- Work order -
Output the span of lines from the one that contains "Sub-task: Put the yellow" through the end of the records, inclusive, exactly as written and free of pictures.

Items listed in a dataset
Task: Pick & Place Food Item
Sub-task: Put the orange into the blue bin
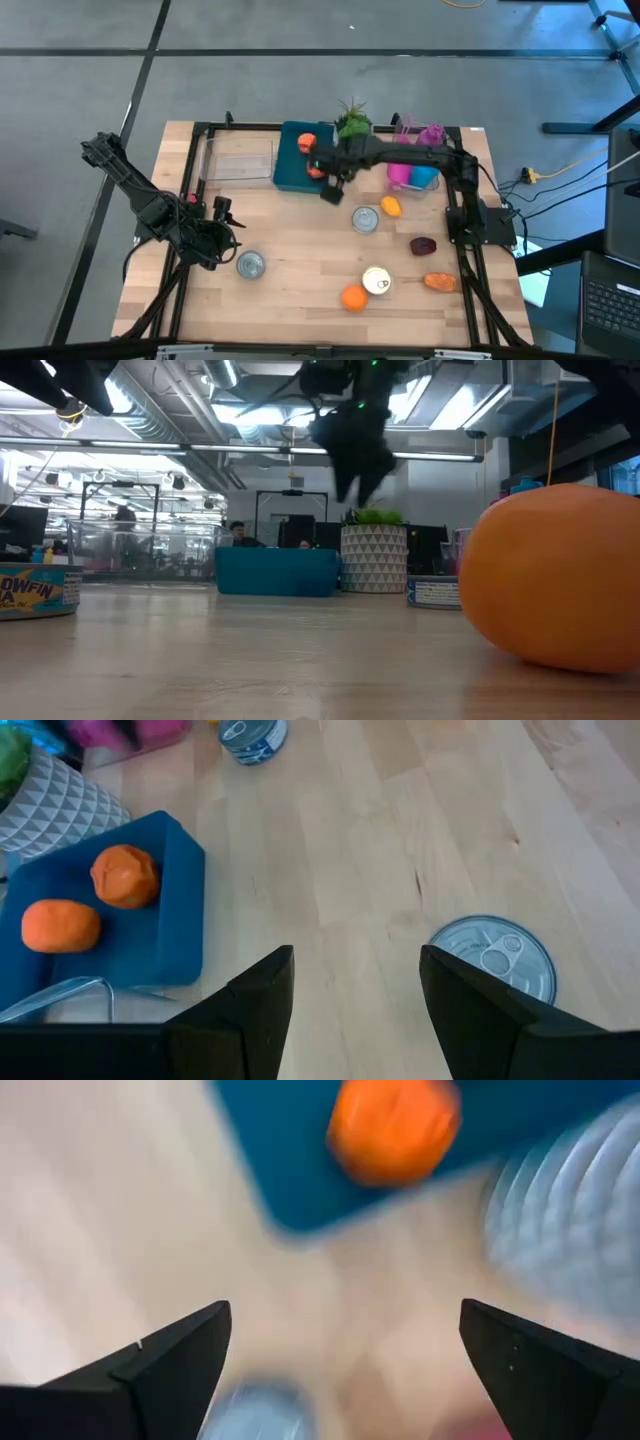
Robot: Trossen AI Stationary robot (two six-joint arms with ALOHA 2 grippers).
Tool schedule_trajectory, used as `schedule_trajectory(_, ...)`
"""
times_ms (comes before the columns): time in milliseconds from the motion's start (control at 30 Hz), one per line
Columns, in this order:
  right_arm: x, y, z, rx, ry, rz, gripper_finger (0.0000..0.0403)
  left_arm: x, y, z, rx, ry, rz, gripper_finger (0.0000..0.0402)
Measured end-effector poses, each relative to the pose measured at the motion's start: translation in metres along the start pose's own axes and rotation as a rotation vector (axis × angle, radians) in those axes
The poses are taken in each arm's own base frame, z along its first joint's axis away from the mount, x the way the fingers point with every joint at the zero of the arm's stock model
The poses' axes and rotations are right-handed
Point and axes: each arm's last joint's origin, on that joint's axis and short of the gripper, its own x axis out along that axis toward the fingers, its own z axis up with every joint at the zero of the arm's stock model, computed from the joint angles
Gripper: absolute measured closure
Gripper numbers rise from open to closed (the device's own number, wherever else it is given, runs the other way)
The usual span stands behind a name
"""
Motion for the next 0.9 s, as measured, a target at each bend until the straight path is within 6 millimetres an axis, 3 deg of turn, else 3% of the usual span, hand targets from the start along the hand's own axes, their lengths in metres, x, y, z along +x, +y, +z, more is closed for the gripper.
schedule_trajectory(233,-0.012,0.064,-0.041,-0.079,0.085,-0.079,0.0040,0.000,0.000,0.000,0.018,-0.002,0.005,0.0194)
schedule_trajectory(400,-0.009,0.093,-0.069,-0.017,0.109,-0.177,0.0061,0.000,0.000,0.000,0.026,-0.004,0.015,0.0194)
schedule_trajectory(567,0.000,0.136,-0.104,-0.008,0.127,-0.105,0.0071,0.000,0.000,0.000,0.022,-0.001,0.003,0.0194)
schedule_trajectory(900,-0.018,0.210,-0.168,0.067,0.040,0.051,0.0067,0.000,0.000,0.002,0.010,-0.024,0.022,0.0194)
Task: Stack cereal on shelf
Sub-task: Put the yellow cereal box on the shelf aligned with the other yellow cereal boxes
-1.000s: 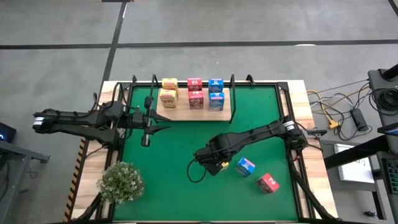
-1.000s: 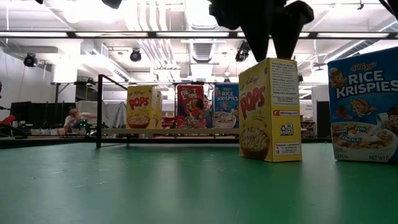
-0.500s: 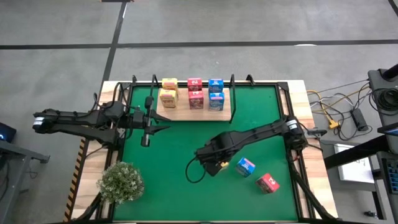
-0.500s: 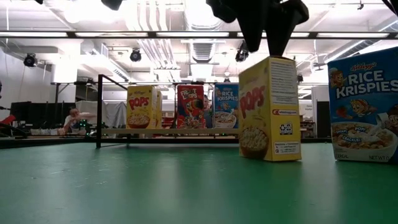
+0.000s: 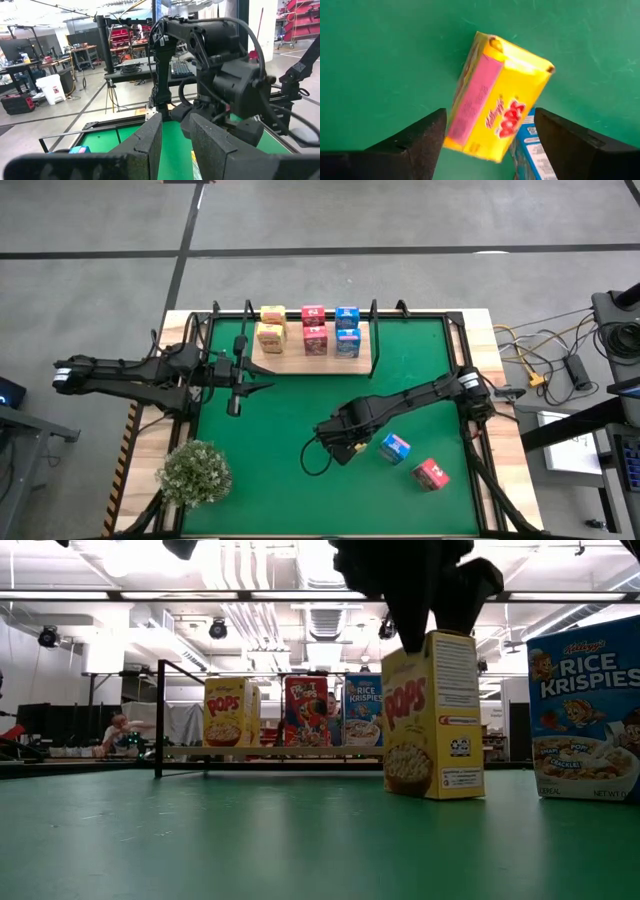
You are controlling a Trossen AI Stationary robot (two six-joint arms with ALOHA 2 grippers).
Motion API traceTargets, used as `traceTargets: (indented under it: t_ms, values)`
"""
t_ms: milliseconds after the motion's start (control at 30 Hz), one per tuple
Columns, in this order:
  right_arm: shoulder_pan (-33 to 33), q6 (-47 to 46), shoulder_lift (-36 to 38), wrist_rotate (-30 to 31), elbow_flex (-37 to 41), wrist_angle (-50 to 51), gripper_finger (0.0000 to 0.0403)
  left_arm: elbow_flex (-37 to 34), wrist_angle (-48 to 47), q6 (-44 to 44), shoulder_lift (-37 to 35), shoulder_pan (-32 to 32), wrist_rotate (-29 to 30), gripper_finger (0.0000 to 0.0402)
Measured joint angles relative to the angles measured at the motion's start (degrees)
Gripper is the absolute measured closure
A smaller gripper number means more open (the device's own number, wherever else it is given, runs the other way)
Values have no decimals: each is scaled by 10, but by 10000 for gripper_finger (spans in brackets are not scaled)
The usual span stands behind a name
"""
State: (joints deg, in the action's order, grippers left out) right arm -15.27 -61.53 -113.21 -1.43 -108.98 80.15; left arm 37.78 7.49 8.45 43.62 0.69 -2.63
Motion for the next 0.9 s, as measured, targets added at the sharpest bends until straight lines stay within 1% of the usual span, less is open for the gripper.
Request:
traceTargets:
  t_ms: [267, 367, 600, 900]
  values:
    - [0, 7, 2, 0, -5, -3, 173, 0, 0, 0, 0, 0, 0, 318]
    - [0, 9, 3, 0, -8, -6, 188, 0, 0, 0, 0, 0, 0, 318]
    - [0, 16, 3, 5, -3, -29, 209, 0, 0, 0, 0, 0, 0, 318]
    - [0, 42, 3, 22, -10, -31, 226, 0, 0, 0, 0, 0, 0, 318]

- Response -
Sub-task: Put the yellow cereal box on the shelf aligned with the other yellow cereal boxes
-1.000s: 
-1.000s: 
-0.500s: 
-0.500s: 
+0.000s: 
You are controlling a Trossen AI Stationary robot (two six-joint arms with ALOHA 2 grippers).
Motion API traceTargets, used as `traceTargets: (indented under it: t_ms, values)`
"""
t_ms: milliseconds after the motion's start (control at 30 Hz), one per tuple
Columns, in this order:
  right_arm: shoulder_pan (-33 to 33), q6 (-47 to 46), shoulder_lift (-36 to 38), wrist_rotate (-30 to 31), elbow_flex (-37 to 41), wrist_angle (-50 to 51), gripper_finger (0.0000 to 0.0403)
  left_arm: elbow_flex (-37 to 34), wrist_angle (-48 to 47), q6 (-44 to 44), shoulder_lift (-37 to 35), shoulder_pan (-32 to 32), wrist_rotate (-29 to 30), gripper_finger (0.0000 to 0.0402)
Measured joint angles relative to the angles measured at the motion's start (degrees)
Gripper is the absolute measured closure
A smaller gripper number means more open (the device's own number, wherever else it is given, runs the other way)
Values have no decimals: each is scaled by 10, but by 10000 for gripper_finger (spans in brackets are not scaled)
The usual span stands behind a name
"""
State: (joints deg, in the action's order, grippers left out) right arm -15.27 -61.53 -113.21 -1.43 -108.98 80.15; left arm 37.78 7.49 8.45 43.62 0.69 -2.63
Motion for the next 0.9 s, as measured, targets added at the sharpest bends until straight lines stay within 1% of the usual span, less is open for the gripper.
Request:
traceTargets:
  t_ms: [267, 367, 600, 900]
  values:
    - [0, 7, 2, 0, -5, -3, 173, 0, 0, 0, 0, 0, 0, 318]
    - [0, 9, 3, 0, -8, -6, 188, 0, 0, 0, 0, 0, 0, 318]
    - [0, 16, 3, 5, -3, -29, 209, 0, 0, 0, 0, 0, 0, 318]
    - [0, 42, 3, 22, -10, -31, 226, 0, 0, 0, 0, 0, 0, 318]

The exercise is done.